EXERCISE MATERIAL START

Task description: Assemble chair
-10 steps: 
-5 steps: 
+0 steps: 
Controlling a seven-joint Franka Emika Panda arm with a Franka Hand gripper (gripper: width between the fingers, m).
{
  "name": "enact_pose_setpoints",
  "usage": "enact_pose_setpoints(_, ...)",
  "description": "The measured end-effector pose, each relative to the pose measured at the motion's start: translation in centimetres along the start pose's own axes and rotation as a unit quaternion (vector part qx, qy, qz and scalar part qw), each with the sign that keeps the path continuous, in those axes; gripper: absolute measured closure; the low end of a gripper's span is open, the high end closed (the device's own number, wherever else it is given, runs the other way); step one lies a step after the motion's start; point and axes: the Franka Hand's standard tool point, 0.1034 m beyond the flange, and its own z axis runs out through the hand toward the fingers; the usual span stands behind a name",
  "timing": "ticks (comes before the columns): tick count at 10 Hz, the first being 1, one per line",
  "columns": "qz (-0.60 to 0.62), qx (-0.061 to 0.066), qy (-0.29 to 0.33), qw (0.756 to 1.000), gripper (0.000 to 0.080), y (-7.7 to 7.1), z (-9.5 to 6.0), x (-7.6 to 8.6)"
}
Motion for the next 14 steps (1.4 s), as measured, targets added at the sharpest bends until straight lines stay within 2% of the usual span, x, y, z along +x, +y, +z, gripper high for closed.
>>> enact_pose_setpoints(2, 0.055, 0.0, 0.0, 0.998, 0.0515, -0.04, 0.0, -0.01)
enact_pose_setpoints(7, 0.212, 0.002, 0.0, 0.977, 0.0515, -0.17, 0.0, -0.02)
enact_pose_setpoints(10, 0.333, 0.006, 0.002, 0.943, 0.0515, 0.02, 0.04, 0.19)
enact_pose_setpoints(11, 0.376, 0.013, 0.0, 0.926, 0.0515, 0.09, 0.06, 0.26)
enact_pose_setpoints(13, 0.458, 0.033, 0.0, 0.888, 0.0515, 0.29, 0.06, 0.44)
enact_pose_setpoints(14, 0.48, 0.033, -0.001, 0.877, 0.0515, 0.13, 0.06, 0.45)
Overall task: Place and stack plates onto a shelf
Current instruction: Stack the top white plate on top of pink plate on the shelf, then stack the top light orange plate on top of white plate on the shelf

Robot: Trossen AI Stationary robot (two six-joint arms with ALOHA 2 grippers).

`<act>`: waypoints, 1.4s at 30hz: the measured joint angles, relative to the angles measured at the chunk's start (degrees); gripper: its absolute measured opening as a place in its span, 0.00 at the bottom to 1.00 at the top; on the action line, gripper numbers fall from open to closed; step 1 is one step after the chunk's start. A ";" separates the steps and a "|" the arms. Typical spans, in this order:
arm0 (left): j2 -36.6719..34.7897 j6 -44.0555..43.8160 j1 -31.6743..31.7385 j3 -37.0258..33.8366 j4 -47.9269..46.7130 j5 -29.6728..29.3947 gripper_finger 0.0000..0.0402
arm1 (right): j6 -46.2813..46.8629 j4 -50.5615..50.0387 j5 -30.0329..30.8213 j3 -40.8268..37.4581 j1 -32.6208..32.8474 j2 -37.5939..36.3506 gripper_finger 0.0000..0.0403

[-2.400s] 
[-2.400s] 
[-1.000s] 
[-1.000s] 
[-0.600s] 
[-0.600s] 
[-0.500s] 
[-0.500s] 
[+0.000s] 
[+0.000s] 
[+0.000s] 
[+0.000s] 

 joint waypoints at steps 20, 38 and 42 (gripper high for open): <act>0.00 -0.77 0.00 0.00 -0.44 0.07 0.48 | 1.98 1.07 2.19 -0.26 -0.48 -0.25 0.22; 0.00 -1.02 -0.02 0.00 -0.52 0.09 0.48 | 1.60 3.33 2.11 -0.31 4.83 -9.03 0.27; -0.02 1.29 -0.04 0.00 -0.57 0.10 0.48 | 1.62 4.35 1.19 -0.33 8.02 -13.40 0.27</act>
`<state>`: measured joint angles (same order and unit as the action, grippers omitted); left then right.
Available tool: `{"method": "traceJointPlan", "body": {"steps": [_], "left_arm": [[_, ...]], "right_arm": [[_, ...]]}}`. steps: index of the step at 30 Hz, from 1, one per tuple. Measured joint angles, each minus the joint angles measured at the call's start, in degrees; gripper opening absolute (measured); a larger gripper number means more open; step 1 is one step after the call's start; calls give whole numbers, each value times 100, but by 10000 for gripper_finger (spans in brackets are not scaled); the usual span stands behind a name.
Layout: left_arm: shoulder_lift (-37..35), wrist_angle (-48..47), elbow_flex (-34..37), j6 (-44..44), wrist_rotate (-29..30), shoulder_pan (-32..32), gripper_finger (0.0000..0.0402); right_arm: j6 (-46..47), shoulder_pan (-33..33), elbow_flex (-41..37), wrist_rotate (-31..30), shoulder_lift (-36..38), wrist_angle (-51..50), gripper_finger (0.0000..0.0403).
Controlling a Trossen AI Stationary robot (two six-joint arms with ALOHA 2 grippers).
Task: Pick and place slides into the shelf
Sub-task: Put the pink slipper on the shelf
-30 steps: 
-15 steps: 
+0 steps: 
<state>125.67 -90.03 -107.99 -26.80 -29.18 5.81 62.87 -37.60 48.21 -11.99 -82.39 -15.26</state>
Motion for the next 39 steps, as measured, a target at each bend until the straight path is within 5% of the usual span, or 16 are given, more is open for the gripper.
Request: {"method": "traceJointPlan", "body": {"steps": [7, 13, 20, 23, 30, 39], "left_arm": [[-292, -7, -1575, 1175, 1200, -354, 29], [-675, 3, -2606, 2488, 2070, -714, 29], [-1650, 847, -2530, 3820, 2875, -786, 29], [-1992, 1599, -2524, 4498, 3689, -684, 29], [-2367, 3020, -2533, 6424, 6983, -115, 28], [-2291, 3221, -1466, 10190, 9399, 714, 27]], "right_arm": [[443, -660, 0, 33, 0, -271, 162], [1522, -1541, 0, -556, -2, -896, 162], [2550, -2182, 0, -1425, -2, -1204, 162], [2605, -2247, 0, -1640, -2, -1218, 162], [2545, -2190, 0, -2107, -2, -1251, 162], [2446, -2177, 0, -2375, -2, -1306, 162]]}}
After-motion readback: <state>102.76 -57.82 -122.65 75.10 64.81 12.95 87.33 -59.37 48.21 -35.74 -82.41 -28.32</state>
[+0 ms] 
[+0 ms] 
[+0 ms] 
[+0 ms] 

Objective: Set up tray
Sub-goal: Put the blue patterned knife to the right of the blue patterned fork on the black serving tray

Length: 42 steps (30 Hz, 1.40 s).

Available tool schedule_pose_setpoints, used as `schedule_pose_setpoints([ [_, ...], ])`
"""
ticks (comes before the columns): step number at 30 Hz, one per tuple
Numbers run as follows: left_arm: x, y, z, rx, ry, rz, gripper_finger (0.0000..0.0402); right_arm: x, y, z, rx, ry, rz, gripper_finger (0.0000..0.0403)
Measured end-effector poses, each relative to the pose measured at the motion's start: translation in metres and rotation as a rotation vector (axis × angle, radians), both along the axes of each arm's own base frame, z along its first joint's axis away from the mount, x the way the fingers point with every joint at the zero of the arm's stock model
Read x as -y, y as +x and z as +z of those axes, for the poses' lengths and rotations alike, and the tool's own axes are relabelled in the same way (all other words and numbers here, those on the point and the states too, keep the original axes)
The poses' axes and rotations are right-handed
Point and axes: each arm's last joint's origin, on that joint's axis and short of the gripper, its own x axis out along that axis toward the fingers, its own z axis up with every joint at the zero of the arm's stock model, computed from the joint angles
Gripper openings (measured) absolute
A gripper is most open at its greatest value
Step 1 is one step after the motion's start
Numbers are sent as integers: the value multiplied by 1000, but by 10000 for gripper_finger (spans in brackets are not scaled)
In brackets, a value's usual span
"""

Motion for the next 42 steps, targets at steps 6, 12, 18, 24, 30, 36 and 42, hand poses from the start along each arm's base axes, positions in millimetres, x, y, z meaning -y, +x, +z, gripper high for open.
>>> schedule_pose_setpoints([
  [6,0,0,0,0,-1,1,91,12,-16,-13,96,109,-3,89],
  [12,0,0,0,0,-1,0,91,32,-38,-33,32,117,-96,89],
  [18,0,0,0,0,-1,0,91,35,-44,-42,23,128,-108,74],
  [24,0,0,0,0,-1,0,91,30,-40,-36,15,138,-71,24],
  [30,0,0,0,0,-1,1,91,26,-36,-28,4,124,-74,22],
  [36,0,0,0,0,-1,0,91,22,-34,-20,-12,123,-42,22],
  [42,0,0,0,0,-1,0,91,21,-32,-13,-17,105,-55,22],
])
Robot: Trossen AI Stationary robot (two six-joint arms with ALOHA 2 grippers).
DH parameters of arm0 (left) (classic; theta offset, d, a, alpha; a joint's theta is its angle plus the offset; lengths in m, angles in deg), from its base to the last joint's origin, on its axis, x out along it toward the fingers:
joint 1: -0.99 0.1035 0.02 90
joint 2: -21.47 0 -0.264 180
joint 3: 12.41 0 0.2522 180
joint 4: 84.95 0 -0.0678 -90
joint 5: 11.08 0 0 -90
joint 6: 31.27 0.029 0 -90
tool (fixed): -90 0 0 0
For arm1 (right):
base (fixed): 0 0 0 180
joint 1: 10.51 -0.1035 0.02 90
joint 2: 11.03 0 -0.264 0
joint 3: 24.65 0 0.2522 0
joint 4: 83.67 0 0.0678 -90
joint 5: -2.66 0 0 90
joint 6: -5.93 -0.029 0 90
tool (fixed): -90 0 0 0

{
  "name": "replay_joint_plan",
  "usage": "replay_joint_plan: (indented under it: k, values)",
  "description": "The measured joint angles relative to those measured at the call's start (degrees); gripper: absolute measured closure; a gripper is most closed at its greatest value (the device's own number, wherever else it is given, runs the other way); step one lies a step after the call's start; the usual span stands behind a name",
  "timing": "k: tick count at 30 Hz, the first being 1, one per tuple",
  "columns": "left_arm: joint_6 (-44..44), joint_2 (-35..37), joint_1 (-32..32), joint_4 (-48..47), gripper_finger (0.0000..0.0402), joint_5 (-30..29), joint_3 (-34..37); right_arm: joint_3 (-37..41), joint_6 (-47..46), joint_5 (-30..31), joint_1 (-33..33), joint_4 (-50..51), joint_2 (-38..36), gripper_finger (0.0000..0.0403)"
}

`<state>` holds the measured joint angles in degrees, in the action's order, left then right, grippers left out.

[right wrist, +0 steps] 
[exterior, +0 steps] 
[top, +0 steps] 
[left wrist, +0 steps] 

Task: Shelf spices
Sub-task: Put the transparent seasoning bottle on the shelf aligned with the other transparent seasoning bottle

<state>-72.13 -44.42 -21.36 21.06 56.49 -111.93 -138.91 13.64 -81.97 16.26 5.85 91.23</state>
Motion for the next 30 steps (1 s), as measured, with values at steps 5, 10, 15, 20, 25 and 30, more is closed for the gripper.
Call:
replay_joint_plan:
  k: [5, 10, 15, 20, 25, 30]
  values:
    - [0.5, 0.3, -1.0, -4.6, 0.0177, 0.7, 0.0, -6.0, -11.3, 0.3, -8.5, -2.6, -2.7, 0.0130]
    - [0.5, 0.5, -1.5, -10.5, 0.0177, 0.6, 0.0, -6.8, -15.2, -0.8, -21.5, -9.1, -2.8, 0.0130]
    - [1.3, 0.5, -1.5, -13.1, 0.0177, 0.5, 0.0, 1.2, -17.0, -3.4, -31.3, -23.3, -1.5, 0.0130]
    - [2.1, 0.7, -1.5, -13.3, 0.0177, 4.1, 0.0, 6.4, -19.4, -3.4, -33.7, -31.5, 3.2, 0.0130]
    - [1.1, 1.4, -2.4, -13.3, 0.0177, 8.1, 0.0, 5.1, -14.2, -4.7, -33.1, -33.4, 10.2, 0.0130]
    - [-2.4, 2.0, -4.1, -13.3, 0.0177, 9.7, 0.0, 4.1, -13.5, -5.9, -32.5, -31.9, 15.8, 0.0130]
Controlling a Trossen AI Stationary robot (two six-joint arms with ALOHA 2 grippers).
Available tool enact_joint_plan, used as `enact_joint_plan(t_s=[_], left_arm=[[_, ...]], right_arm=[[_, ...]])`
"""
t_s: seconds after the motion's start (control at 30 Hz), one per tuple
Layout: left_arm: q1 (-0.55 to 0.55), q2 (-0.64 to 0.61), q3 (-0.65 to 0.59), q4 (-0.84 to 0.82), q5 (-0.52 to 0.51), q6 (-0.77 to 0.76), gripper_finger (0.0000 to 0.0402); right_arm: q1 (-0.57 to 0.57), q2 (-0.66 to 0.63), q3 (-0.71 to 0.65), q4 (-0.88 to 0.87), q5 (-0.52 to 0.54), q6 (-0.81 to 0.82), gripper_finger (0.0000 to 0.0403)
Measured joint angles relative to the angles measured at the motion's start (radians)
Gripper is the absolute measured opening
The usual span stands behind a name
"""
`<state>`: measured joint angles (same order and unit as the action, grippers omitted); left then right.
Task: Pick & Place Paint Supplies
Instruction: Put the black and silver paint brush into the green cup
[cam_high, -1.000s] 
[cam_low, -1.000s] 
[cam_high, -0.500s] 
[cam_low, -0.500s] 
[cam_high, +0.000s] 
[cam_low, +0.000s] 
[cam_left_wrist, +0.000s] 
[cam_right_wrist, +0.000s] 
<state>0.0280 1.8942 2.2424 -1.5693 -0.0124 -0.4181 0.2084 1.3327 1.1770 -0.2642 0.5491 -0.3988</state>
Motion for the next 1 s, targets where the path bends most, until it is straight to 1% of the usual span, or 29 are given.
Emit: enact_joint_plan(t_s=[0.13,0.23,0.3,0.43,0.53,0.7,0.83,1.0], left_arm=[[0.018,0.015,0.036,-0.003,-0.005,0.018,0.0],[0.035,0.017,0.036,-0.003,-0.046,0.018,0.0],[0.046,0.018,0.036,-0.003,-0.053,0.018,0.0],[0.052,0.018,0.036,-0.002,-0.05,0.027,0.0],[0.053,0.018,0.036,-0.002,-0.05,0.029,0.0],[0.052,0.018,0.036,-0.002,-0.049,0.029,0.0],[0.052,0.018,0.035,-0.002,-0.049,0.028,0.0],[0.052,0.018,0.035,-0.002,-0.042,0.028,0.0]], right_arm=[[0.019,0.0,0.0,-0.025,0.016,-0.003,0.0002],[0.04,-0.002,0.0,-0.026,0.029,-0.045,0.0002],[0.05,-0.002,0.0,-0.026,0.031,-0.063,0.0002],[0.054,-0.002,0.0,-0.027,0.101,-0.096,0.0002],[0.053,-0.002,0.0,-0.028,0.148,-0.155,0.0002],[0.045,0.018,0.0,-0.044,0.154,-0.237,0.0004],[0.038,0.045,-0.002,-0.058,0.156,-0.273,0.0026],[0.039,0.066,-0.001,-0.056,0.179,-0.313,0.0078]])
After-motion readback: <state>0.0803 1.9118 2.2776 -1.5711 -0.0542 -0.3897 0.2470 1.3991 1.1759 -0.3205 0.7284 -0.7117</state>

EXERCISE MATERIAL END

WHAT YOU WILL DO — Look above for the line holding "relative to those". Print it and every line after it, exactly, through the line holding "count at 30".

ANSWER SECTION —
  "description": "The measured joint angles relative to those measured at the call's start (degrees); gripper: absolute measured closure; a gripper is most closed at its greatest value (the device's own number, wherever else it is given, runs the other way); step one lies a step after the call's start; the usual span stands behind a name",
  "timing": "k: tick count at 30 Hz, the first being 1, one per tuple",

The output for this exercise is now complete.